→ **WORK REQUIRED**:
From the entries below, copy every line where the string "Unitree" appears.

→ **DATA**:
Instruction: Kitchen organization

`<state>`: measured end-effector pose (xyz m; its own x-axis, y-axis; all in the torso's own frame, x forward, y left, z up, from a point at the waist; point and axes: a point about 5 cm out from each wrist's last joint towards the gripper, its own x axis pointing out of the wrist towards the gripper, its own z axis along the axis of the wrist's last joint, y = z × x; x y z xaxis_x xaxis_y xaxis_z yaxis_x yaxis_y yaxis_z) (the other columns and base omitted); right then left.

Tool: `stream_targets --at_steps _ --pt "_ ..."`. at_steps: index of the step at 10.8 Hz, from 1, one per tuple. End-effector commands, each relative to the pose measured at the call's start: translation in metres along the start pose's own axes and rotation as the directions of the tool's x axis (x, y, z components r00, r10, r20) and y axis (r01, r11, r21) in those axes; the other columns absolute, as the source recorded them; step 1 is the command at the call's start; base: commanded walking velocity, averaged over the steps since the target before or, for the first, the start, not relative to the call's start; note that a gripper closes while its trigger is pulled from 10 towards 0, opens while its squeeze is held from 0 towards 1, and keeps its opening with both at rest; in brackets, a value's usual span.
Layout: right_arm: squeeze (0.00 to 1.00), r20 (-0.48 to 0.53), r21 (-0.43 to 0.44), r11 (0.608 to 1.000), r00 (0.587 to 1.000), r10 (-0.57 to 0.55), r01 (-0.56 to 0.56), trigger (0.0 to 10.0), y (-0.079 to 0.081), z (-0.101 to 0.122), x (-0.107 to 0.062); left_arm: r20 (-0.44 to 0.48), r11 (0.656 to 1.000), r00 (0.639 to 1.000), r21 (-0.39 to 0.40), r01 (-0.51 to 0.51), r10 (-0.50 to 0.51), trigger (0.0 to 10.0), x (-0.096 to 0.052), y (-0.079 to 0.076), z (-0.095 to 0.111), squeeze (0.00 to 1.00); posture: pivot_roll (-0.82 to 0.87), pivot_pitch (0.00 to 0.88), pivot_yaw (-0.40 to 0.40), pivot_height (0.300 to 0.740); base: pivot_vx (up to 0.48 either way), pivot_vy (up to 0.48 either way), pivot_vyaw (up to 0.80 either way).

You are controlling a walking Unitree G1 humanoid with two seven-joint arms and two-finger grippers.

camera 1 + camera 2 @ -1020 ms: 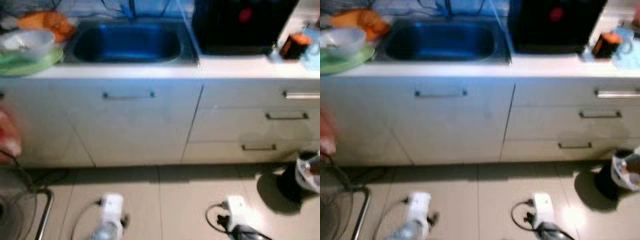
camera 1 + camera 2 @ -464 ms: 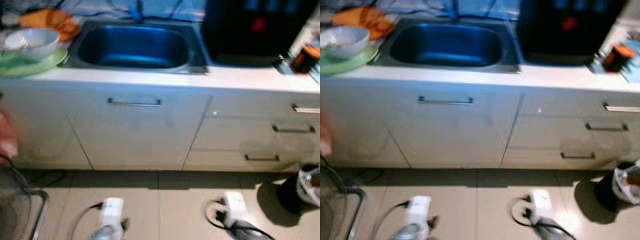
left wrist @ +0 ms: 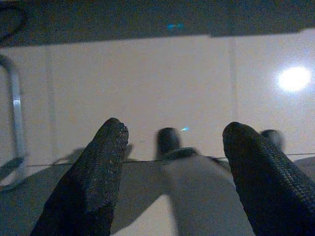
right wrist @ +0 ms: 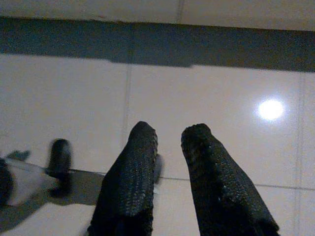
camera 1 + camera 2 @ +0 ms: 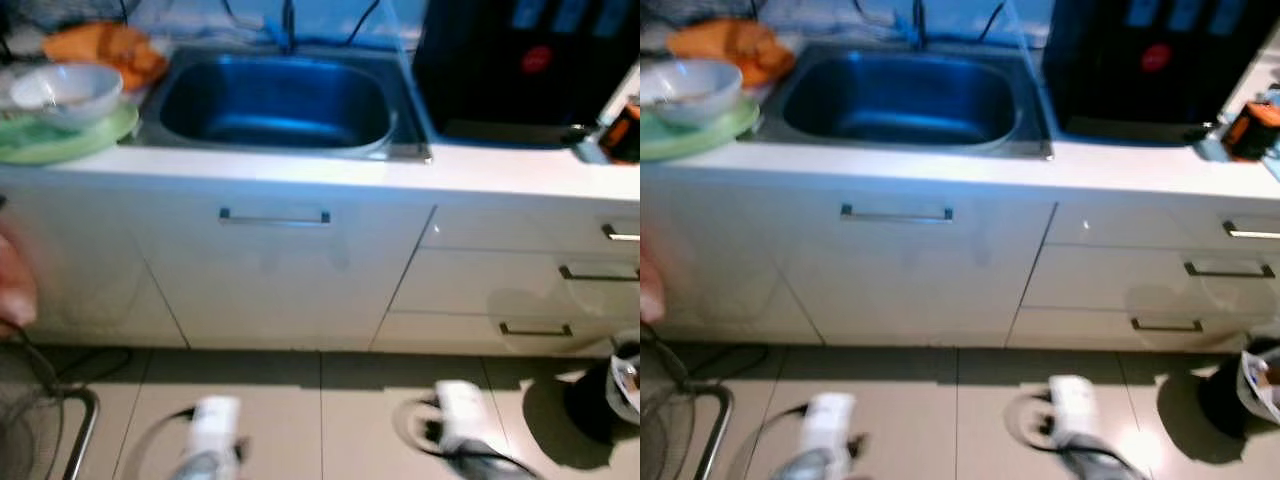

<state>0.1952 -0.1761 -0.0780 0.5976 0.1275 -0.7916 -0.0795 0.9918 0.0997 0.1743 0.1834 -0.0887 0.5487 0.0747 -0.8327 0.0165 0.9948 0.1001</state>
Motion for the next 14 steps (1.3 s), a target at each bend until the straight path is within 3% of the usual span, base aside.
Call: stream_targets --at_steps 1,14 --pt "0.0 -0.027 0.001 1.0 0.999 -0.031 0.031 10.0 -0.0128 -0.007 -0.0041 -0.004 1.0 1.0 -0.006 0.024 -0.024 10.0 0.0001 -0.0104 -0.0001 0.0 0.04 0.081 -0.049 0.74 0.274 0.0 0.0" --pt "0.0 -0.024 0.001 1.0 0.999 -0.029 0.029 10.0 -0.0121 -0.0064 -0.0038 0.006 1.0 1.0 -0.007 0.023 -0.023 10.0 0.0004 -0.0108 0.0023 0.0 0.04 0.081 -0.049 0.74 0.248 0.0 0.0"
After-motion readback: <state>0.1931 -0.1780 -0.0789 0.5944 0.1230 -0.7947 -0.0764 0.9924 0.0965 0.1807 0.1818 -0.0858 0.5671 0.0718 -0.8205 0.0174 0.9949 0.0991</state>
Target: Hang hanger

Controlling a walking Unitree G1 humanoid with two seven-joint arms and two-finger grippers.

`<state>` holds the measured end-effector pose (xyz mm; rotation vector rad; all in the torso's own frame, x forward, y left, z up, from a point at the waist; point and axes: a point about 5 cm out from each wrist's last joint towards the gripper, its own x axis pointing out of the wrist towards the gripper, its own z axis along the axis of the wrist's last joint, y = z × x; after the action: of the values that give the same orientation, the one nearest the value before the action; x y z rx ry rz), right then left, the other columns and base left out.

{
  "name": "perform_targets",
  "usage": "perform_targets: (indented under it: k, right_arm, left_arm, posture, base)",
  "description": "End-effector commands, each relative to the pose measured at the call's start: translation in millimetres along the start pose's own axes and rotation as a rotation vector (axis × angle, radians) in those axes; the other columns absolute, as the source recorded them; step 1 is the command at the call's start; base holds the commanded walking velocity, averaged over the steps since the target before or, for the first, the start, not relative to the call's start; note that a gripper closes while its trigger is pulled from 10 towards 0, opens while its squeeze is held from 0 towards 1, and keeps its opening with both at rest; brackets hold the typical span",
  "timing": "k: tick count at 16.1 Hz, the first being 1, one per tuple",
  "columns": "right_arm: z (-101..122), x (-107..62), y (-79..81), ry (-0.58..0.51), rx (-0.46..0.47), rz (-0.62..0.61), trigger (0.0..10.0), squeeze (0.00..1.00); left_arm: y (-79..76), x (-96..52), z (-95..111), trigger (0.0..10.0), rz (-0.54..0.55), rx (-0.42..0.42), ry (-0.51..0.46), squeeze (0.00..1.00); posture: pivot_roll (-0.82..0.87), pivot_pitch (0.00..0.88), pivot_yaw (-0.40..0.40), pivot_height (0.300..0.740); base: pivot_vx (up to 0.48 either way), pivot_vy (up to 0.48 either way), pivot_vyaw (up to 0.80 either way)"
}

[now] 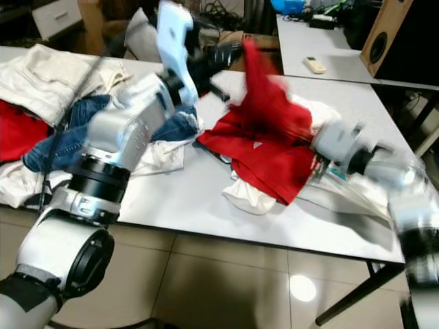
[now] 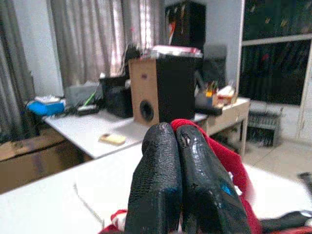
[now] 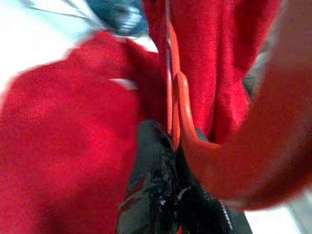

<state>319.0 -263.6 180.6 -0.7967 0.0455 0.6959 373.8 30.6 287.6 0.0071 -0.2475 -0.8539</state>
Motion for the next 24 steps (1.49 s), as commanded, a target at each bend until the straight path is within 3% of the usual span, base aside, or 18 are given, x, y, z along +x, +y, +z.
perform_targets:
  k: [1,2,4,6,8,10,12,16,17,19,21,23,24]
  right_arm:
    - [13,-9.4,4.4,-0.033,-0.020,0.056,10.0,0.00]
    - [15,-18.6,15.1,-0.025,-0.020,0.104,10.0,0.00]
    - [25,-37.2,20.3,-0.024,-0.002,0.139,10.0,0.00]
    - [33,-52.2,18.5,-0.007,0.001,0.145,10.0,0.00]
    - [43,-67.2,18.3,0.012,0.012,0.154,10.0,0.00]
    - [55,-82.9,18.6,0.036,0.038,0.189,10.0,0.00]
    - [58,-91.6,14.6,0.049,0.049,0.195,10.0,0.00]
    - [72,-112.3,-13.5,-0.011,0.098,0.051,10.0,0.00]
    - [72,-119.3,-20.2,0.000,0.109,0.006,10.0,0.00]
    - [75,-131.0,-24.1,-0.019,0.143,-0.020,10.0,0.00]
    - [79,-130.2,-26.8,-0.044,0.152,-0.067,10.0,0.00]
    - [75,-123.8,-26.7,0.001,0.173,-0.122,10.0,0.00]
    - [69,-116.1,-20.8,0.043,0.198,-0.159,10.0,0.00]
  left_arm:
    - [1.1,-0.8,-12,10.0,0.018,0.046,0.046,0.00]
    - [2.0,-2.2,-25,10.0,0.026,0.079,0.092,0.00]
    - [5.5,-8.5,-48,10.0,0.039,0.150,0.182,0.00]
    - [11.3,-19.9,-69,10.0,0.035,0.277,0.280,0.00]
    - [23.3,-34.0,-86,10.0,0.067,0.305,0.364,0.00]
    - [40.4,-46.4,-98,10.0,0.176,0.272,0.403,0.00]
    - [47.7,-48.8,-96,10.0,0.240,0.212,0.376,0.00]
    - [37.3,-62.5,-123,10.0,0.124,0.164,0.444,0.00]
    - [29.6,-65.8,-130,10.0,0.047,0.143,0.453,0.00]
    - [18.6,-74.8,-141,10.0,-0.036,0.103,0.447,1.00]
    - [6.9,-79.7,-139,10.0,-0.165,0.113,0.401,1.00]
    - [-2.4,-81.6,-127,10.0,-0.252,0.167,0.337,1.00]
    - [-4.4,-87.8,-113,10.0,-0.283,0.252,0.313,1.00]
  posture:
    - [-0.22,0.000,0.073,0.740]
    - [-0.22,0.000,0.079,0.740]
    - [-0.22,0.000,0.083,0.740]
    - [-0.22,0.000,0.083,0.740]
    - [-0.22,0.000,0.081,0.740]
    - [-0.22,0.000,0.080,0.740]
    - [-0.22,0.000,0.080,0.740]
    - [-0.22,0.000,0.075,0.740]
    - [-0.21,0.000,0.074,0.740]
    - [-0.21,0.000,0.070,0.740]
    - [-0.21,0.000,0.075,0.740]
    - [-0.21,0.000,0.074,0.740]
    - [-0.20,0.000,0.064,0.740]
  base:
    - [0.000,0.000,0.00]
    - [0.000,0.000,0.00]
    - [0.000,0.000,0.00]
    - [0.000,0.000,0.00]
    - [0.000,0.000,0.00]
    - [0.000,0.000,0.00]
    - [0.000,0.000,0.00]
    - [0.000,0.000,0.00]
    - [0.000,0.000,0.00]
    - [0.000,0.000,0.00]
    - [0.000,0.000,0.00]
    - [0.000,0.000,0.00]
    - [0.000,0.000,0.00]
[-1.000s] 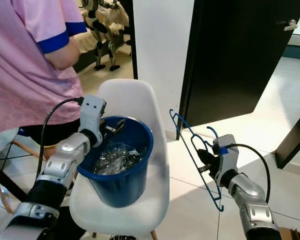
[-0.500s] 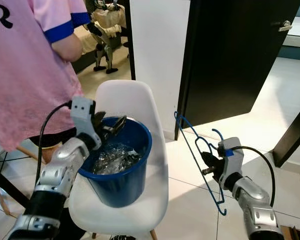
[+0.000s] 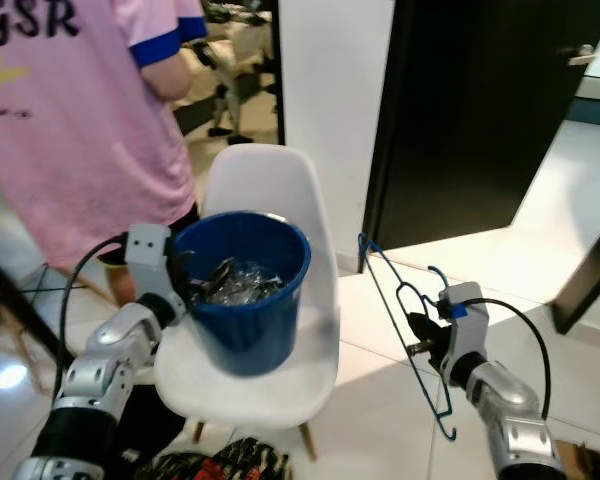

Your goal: Hang hanger

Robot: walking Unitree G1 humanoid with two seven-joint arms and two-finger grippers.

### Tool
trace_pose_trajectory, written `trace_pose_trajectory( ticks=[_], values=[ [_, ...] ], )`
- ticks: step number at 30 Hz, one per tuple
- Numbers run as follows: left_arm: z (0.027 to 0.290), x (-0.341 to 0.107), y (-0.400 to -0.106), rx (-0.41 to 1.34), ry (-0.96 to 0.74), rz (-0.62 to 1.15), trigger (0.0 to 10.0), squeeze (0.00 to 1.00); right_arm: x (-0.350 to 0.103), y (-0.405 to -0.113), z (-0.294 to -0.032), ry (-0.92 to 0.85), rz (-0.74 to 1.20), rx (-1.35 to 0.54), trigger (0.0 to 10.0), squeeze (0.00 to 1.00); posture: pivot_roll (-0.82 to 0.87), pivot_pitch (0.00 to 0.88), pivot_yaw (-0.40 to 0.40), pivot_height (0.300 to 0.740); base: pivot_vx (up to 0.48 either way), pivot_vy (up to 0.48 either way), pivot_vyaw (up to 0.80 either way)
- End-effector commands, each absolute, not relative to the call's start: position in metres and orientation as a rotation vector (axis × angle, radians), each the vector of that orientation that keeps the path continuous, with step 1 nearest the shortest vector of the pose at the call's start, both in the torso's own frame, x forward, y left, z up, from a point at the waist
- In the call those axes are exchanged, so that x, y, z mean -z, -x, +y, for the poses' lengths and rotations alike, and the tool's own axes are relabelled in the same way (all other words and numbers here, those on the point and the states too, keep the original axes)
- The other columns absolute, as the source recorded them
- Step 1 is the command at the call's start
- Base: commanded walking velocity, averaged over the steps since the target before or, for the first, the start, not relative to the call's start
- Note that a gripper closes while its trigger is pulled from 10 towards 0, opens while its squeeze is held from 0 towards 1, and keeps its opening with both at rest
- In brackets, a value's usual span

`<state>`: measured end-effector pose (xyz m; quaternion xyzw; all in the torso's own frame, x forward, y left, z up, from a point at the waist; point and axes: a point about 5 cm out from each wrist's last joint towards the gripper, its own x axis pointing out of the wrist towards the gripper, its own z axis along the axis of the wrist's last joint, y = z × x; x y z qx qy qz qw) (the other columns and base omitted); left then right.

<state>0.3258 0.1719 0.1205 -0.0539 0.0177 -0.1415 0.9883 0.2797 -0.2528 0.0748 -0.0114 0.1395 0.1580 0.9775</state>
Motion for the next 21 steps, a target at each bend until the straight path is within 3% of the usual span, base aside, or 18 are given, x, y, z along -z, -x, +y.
trace_pose_trajectory(
  ticks=[1, 14, 21],
  values=[
    [0.172, -0.118, -0.326, 0.287, 0.099, 0.045, 10.0, 0.00, -0.076, -0.279, -0.257, 0.044, 0.276, -0.304, 10.0, 0.00, -0.04, 0.000, -0.028, 0.740, -0.435, 0.000, 0.00],
    [0.166, -0.081, -0.320, 0.278, 0.093, 0.176, 10.0, 0.00, -0.049, -0.275, -0.263, 0.150, 0.430, -0.235, 10.0, 0.00, -0.04, 0.000, -0.032, 0.740, -0.433, 0.000, 0.00],
    [0.167, -0.038, -0.311, 0.214, 0.099, 0.354, 10.0, 0.00, -0.016, -0.264, -0.258, 0.166, 0.574, -0.195, 10.0, 0.00, -0.04, 0.000, -0.021, 0.740, -0.438, 0.000, 0.00]
  ],
)
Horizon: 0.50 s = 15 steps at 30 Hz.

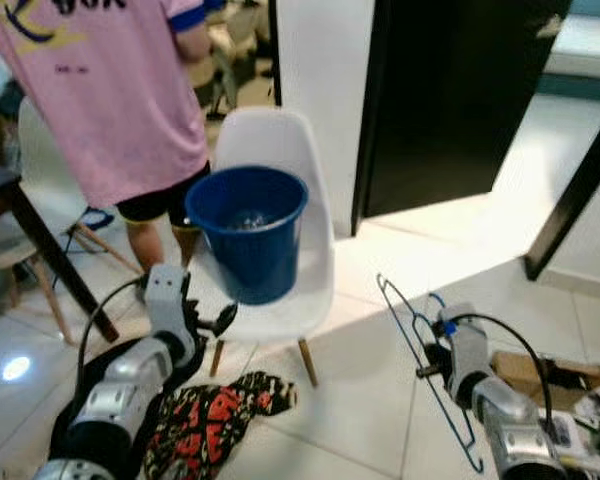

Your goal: Hang hanger

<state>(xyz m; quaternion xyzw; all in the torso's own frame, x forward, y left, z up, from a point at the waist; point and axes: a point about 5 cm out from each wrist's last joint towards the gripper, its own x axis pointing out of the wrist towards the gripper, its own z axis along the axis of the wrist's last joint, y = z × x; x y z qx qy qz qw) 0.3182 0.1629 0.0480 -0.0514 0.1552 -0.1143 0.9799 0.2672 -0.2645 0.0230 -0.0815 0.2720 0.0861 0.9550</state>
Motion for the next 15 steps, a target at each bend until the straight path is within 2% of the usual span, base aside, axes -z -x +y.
trace_pose_trajectory(
  ticks=[1, 2, 7, 8, 15],
  values=[
    [0.167, -0.024, -0.305, 0.192, 0.105, 0.415, 10.0, 0.00, -0.004, -0.257, -0.255, 0.178, 0.627, -0.185, 10.0, 0.00, -0.04, 0.000, -0.020, 0.740, -0.428, 0.000, 0.00],
    [0.169, -0.009, -0.297, 0.165, 0.116, 0.481, 10.0, 0.00, 0.008, -0.249, -0.252, 0.195, 0.679, -0.176, 10.0, 0.00, -0.04, 0.000, -0.026, 0.740, -0.431, 0.000, 0.00],
    [0.173, 0.009, -0.283, 0.122, 0.133, 0.567, 10.0, 0.00, 0.023, -0.237, -0.250, 0.225, 0.751, -0.173, 10.0, 0.00, -0.03, 0.000, -0.041, 0.740, -0.438, 0.000, 0.00],
    [0.178, 0.025, -0.267, 0.078, 0.132, 0.640, 10.0, 0.00, 0.033, -0.225, -0.252, 0.240, 0.804, -0.163, 10.0, 0.00, -0.03, 0.000, -0.054, 0.740, -0.458, 0.000, 0.00],
    [0.183, 0.048, -0.240, 0.021, 0.145, 0.740, 10.0, 0.00, 0.052, -0.202, -0.254, 0.259, 0.903, -0.154, 10.0, 0.00, -0.01, 0.000, -0.082, 0.740, -0.418, 0.000, 0.00]
  ],
)
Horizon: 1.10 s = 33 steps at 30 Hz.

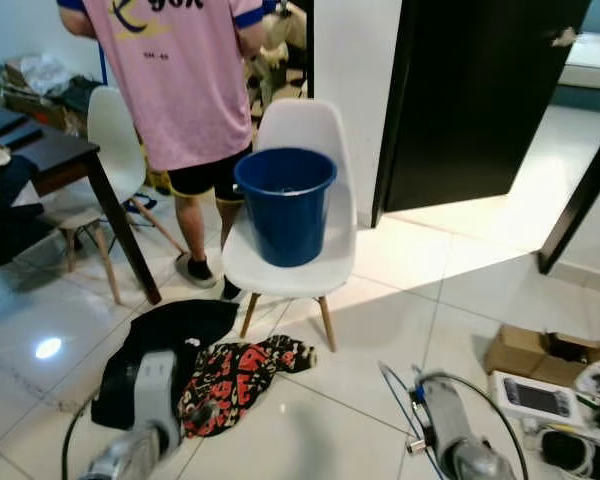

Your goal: Hang hanger

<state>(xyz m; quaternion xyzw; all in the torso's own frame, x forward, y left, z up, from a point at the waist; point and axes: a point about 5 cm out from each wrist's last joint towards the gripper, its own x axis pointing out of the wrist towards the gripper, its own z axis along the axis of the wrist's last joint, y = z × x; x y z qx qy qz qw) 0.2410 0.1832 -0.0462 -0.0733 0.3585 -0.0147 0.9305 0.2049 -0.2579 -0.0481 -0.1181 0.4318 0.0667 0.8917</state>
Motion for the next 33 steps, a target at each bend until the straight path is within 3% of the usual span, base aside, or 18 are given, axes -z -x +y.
trace_pose_trajectory(
  ticks=[1, 19, 23, 33],
  values=[
    [0.184, 0.052, -0.235, 0.002, 0.149, 0.761, 10.0, 0.00, 0.055, -0.197, -0.253, 0.263, 0.919, -0.161, 10.0, 0.00, 0.00, 0.000, -0.085, 0.740, 0.000, 0.000, 0.00],
    [0.189, 0.087, -0.177, -0.070, 0.106, 0.994, 10.0, 0.00, 0.083, -0.159, -0.235, 0.203, 1.022, -0.118, 10.0, 0.00, 0.02, 0.000, -0.090, 0.740, 0.000, 0.000, 0.00],
    [0.192, 0.096, -0.153, -0.078, 0.106, 1.037, 10.0, 0.00, 0.091, -0.142, -0.228, 0.193, 1.061, -0.113, 10.0, 0.00, 0.03, 0.045, -0.093, 0.740, 0.000, 0.000, 0.00],
    [0.204, 0.091, -0.156, -0.077, 0.056, 0.936, 10.0, 0.00, 0.094, -0.129, -0.238, 0.080, 1.066, 0.045, 10.0, 0.00, 0.06, 0.083, -0.096, 0.740, 0.000, 0.000, 0.00]
  ],
)
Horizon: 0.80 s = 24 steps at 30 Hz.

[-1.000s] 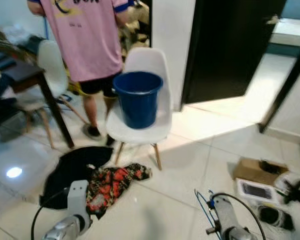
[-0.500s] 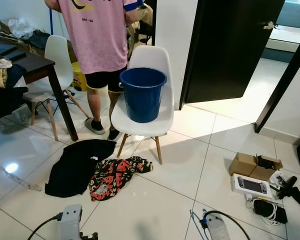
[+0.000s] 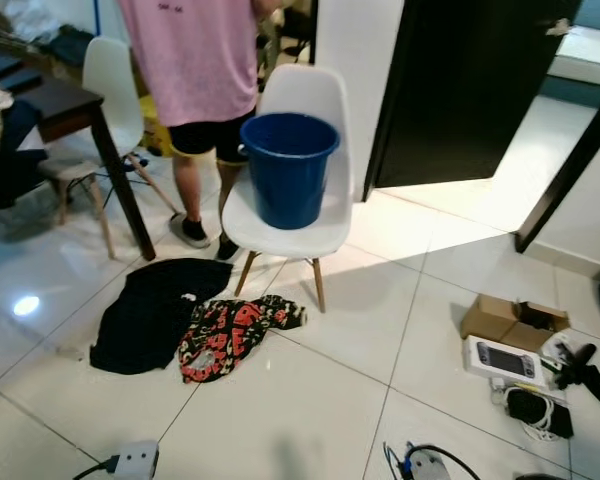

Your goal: Hang hanger

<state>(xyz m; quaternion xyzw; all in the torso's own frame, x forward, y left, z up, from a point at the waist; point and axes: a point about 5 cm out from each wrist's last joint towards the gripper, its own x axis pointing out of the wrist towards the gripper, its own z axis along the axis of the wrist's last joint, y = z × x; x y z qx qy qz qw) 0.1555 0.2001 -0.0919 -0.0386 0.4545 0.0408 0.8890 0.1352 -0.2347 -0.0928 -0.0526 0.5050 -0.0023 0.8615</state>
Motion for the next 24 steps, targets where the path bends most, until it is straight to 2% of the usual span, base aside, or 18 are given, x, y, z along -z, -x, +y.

→ **FINISHED EXERCISE**:
You are controlling a walking Unitree G1 humanoid with two seven-joint arms and two-finger grippers.
Controlling a walking Unitree G1 humanoid with two seven-joint arms and two-finger grippers.
Robot: walking Unitree G1 humanoid with two seven-joint arms and two-finger grippers.

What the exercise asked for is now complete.